Mahler Symphony No5 Recursive RC5956731-D

Gustav Mahler (1860-1911)
Symphony No 5 (1901-1902)
Park Avenue Chamber Symphony/David Bernard
rec. 2022, DiMenna Center for Classical Music, New York
RECURSIVE CLASSICS RC5956731-D [71]

I had not yet heard, or even heard of, the Park Avenue Chamber Symphony (PACS). Their website tells us it is “made up of individuals from diverse professional and cultural backgrounds, [and] PACS musicians all share a passion for gathering together weekly during the non-summer months to play, record and perform the classical orchestral repertoire. PACS musicians hold themselves to the highest musical standard and play with a commitment and pride rarely found in ensembles whose members perform without compensation.”

The orchestra won the American Prize Competition in Orchestral Performance in 2011, 2012 and 2013. The judges described their performances as “extremely impressive, well-shaped. This ensemble is good enough to surpass many professional orchestras, performing incredibly difficult repertoire on a professional level.”

That “surpass many” sounded like an overstatement, so my inner Beckmesser was alerted. I took my slate and my score of Mahler Five and began to listen. Yes, there were a few reasons to scratch some adverse comments, even the opening trumpet solo, bold and brash, not the noblest summons to a funeral maybe. But why not? The playing, not only of that instrument, had skill, character and commitment, so I closed the score after two movements and just enjoyed a very good account of what is after still a huge and demanding work to perform. Conductor David Bernard knows his way round the symphony. He is clearly well able to help his capable musicians negotiate its not infrequent tricky corners, and offers very considered and idiomatic Maher conducting throughout.

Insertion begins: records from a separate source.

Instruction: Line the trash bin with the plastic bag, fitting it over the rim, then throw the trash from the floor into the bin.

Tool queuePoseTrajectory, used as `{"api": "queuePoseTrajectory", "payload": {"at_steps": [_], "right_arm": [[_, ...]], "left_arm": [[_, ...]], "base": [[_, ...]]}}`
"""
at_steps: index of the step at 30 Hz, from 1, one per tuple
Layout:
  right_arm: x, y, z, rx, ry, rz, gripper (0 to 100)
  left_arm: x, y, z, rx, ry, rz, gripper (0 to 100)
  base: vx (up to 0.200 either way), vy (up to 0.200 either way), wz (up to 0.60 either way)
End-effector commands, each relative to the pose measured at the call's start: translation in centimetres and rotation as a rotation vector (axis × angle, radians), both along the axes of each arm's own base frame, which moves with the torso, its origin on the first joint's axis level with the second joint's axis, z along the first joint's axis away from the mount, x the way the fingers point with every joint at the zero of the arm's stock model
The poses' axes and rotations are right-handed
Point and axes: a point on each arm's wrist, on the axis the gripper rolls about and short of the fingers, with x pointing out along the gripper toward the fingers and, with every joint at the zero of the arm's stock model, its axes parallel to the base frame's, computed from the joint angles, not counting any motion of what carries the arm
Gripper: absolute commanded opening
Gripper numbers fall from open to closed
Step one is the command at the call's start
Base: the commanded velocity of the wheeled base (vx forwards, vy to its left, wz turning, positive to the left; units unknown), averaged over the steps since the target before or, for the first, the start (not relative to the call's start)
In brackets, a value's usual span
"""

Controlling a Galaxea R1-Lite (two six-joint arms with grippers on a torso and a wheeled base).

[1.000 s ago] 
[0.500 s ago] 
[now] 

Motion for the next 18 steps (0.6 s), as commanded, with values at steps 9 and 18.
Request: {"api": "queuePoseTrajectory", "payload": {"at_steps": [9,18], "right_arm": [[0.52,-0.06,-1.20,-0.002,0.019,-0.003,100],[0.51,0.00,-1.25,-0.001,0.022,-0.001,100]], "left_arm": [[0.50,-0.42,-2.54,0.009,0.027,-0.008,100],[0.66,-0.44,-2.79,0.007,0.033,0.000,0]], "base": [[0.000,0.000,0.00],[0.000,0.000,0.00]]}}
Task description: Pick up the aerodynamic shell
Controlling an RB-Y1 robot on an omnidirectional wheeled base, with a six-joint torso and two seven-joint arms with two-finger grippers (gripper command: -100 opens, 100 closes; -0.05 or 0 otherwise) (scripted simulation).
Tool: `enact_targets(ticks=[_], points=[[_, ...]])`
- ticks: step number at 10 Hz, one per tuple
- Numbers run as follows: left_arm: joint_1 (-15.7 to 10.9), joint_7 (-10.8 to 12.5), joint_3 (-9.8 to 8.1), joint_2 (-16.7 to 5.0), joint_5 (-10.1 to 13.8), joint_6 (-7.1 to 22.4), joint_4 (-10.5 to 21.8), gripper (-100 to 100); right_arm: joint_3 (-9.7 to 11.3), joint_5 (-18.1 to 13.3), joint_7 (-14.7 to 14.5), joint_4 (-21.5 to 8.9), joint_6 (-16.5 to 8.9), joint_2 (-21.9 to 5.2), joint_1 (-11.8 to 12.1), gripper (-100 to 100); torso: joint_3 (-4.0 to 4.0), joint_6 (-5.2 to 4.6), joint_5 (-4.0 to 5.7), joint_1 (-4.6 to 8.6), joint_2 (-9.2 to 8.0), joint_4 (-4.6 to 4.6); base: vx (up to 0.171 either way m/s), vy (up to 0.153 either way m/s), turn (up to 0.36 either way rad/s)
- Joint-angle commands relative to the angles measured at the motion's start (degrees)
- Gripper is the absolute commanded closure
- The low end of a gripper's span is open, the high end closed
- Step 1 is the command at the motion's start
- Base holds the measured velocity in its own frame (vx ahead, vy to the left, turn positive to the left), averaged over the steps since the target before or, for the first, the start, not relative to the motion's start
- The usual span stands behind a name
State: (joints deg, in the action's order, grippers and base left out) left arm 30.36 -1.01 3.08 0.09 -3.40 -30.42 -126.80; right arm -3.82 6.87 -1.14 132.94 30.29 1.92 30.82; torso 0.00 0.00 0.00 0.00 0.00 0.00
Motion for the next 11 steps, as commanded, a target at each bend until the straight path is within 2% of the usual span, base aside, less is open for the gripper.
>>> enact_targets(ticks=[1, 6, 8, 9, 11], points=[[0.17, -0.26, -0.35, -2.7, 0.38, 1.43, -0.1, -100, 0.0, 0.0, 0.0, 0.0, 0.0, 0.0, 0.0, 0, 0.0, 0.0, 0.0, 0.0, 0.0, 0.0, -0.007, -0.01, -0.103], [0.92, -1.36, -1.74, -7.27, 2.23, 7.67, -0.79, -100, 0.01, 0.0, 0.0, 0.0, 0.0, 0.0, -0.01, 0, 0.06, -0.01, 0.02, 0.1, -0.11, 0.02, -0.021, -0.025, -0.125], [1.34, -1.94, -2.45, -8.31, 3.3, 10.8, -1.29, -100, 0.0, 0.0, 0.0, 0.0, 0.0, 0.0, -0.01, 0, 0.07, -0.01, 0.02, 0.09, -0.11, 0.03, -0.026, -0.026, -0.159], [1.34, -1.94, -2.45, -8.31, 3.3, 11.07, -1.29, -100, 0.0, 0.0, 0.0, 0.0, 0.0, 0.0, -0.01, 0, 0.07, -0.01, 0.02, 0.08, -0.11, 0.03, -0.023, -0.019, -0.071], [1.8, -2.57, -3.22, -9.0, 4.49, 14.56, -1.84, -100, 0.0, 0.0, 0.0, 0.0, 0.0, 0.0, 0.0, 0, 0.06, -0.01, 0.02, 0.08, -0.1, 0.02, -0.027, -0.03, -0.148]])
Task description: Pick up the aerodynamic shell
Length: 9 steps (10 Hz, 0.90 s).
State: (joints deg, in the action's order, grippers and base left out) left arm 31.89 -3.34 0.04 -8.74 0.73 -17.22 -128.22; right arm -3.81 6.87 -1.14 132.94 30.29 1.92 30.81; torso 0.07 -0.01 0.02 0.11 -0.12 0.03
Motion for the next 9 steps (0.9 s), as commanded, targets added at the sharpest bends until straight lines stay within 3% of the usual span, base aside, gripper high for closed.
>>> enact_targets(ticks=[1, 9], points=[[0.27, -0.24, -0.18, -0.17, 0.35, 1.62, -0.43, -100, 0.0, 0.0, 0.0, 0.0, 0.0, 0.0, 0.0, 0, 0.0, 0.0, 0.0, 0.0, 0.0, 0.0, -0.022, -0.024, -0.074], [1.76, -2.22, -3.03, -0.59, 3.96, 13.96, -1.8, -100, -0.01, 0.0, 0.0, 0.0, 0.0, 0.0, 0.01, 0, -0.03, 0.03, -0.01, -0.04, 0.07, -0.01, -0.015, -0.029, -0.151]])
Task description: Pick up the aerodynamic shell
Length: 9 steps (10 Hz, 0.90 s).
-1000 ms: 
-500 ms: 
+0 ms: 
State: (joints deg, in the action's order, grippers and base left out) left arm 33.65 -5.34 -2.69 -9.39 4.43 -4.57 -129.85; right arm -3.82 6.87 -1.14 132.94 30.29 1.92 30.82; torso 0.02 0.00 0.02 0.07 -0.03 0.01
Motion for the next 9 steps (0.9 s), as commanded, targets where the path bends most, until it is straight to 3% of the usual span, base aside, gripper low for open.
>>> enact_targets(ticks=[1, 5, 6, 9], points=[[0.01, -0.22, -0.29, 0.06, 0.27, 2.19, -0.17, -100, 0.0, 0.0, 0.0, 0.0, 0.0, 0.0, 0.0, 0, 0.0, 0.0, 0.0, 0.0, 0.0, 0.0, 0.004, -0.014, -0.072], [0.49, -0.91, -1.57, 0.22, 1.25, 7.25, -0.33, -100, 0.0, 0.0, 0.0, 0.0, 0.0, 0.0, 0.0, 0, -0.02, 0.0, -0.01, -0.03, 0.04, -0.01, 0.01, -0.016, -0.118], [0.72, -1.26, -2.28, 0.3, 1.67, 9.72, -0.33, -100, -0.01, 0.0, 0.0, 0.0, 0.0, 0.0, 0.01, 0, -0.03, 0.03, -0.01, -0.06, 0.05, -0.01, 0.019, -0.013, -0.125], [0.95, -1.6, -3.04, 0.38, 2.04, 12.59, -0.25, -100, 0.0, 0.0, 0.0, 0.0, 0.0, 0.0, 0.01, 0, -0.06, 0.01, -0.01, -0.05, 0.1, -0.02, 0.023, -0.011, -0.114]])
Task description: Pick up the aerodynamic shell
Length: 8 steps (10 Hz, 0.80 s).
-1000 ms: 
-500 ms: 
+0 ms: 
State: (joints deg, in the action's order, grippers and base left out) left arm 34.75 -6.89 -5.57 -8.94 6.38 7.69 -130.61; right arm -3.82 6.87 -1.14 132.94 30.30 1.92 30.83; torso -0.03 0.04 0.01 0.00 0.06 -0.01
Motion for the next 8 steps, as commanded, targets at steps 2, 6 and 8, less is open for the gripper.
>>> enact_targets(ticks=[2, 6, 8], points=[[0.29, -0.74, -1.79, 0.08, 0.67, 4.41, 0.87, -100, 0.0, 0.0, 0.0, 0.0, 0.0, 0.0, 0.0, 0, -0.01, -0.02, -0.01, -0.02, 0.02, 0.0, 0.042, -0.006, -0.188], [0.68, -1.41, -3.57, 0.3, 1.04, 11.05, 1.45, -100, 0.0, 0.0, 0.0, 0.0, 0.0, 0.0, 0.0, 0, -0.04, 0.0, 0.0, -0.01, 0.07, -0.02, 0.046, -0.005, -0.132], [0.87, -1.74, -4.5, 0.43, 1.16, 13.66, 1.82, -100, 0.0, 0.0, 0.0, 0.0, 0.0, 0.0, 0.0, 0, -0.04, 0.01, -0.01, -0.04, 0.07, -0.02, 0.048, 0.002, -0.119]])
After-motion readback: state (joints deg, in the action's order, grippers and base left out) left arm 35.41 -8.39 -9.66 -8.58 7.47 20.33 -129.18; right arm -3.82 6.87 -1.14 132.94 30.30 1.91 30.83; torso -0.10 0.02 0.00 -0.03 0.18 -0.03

The first movement has the requisite lachrymose power at the outset. Although there is plenty of fire at the “Suddenly faster…Wild” marking, the speed is not too frenetic. The ensemble is not quite immaculate here, but there is no reason to make any allowances for this playing, which is generally very good. The second movement flows well towards the coda’s chorale, and the trumpets sound a fine apotheosis. The “corno obbligato” part of the third movement scherzo is certainly well played, and the agreeable geniality of the Ländler and waltz sections are nicely characterised. The manner is very Viennese, helped by the conductor’s instinctive and persuasive rubato. The strings are excellent in the Adagietto, with good tone and real feeling for this love song. David Bernard sets a middling tempo, taking just about ten minutes, effectively mediating between the seven minutes of Walter and Mengelberg (who both knew the composer), and the twelve or thirteen minutes of a few overindulgent conductors. In a few moments, such as in the finale at 7:23, the violins can sound undernourished, but these really are passing moments. Indeed, I can cite those first seven minutes of the finale as a good section to illustrate the qualities of the orchestra, its woodwinds in particular.

Here is perhaps the main issue: Mahler wrote “For large orchestra” on the title page. What size of band do we have here? There is no player listing, a shame since several solos deserve recognition. The photo in the booklet shows an ensemble biggish for a chamber orchestra, with a string section founded on four basses, three trombones, three horns (a fourth horn probably cropped out by the page edge), and so on. It does not say what work they have been playing but this “chamber symphony” takes little notice of the diminutive implied by their title, either in numbers or ambition. They have recorded the Rite of Spring! If there is an occasional lack of weight in the biggest tuttis, it is does not much constrain Mahler’s dynamic range.

There is a good stereo image on this recording. An unusually sophisticated booklet note (English only) adapts a musicological article on the symphony by Vera Micznick, and there are insights from the conductor. Direct comparison with any of the innumerable fine recordings by top professional orchestras seems beside the point. Here we have energy in the bustling counterpoint, warmth in the lyrical passages – which are often truly con amore – and that compelling narrative arc through each movement which holds our attention in a big symphony. In summary, these players give a very good account of the work, and indeed of themselves. There is commitment in the playing, and never a sense of routine, or just a “day at the office” (that is not unknown in major orchestras who have played this work once too often). That may be because many of the PACS players have to do real days at the office much of the time.

I cannot quite banish a fantasy about this disc, so by way of envoi let me indulge it here. Imagine that for one of the later rehearsals, when PACS has been working on this piece for many weeks, David Bernard is indisposed. He arranges for his place to be taken by a conductor who has stood before the Philharmonic Orchestras of both Vienna and New York, and who knows the work better than anyone, because he wrote it. Gustav Mahler is known to be a rather tyrannical maestro, but he was in NYC anyway when David called and told him about this organisation presuming to play his music. If this disc represents what our remarkable revenant heard, what would he say after his first run through with the players? “Ladies and gentlemen, my last orchestra was a distinguished Imperial institution, not a community-based group of volunteers. So we still have some work to do. But that was very good – thank you for learning my Fifth Symphony, and playing it so well.” With that, he vanishes.